**What you have to do:** Please tally every line in the listing below where the word "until" appears, then give the number and nothing more.

[[ Dataset entries, beginning ]]

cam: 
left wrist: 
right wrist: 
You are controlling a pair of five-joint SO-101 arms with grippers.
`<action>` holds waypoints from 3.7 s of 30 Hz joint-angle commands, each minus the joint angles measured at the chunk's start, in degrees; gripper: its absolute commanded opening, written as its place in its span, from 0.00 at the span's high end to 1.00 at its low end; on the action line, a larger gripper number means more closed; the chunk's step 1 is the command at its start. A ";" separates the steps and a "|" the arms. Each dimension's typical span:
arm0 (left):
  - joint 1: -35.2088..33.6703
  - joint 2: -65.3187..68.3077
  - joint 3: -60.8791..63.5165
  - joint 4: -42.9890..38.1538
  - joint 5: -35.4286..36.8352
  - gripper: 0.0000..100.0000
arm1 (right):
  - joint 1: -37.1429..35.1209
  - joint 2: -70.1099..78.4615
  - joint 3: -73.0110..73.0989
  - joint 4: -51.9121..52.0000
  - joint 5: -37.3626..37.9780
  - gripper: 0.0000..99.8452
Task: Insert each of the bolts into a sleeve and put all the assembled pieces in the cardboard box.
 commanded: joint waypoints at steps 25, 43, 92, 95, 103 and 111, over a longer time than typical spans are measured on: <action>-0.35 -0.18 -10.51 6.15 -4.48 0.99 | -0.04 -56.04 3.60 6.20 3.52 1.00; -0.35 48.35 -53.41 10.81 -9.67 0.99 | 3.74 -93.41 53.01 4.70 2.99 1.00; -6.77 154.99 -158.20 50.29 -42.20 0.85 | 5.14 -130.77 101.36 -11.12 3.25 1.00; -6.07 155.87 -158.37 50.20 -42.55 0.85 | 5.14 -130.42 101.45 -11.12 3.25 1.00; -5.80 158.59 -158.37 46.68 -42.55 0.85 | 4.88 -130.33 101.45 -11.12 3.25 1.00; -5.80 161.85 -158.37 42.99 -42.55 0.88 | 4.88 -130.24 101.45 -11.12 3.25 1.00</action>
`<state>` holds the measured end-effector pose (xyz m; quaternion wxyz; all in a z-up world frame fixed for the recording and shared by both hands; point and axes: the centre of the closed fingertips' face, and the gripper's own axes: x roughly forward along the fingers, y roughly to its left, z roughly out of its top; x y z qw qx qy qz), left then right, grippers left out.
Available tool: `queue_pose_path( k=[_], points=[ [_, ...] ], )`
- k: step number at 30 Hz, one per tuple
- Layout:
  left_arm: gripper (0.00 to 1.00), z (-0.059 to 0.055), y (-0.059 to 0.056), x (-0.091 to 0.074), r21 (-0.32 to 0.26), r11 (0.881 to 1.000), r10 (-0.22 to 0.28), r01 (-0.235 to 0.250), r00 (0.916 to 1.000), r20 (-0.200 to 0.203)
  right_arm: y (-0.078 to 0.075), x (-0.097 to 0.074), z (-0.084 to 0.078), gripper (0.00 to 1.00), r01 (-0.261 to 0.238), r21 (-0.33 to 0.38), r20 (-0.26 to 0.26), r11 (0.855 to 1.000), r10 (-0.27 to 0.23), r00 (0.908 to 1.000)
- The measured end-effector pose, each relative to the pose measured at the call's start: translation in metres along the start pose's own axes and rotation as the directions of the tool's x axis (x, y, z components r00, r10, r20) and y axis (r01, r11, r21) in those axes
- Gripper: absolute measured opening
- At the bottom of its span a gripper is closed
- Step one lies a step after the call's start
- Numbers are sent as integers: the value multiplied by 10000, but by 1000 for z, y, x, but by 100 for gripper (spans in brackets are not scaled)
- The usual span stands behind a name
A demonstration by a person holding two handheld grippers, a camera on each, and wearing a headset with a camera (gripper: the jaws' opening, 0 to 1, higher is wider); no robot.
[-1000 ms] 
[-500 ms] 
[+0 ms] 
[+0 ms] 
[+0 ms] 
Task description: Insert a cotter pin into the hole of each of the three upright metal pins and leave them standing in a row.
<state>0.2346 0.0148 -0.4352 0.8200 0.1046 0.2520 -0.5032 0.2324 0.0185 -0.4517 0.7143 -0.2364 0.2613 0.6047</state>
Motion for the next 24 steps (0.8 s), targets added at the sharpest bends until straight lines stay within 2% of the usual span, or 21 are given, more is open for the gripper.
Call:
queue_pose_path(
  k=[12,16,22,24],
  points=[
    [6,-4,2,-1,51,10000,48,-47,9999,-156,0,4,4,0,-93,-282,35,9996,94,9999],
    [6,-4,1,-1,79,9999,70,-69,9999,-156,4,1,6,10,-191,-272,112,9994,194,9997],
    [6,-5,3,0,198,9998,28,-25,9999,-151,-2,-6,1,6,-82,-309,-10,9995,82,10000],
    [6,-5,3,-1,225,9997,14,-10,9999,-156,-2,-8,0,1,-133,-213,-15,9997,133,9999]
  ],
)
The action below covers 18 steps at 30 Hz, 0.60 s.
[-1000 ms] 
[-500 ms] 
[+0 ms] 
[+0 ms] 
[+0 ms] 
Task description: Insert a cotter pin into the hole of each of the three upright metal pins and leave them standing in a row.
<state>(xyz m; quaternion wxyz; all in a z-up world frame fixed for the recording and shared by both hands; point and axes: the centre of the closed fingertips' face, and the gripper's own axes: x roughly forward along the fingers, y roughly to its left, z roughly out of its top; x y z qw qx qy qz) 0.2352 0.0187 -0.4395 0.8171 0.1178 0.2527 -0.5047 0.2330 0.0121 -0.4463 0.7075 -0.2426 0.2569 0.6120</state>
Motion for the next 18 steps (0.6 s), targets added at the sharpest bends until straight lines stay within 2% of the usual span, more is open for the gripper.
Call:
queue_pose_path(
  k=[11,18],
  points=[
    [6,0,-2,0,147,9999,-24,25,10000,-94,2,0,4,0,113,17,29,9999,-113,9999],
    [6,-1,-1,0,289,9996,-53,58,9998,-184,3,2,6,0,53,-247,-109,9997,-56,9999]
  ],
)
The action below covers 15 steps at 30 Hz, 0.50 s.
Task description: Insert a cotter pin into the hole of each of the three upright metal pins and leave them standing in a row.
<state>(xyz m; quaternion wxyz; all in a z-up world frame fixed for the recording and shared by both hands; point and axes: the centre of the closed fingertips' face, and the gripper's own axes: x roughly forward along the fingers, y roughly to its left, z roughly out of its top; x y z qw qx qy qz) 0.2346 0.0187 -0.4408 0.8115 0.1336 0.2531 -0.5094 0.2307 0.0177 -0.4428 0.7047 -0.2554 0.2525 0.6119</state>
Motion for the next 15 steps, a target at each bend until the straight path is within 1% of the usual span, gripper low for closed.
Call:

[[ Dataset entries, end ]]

**Exercise response:** 3